Tally the lines below that contain the word "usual". Only the total should be given.
===============
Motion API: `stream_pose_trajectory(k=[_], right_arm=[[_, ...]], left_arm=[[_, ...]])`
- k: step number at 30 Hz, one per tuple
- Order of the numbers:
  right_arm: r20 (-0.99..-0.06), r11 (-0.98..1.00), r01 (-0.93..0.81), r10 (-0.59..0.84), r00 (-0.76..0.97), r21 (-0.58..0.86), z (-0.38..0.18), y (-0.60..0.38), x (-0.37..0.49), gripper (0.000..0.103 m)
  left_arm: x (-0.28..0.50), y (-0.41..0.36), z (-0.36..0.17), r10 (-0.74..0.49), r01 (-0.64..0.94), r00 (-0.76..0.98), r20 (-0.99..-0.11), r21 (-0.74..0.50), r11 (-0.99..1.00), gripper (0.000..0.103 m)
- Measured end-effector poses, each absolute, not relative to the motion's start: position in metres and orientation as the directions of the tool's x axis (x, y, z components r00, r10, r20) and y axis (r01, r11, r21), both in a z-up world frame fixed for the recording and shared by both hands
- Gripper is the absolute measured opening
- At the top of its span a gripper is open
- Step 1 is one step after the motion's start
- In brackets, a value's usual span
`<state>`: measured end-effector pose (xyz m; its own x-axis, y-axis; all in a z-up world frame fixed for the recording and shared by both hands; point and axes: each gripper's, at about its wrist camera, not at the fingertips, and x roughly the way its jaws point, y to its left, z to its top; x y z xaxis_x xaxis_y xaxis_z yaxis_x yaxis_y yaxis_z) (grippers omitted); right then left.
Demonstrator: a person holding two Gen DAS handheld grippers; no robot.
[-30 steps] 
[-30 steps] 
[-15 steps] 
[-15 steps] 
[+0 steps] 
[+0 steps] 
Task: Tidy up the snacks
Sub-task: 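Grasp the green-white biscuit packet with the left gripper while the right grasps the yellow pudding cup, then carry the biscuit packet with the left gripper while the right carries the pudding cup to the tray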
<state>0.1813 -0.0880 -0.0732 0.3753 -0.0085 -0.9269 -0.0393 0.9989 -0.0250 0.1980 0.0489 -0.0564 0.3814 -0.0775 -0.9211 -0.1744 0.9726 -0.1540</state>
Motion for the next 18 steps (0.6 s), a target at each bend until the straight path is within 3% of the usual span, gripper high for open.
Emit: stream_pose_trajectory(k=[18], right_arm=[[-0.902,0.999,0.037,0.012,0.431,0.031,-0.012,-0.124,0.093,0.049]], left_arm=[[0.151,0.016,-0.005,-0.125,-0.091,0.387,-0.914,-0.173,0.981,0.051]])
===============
**Solution to this problem**
2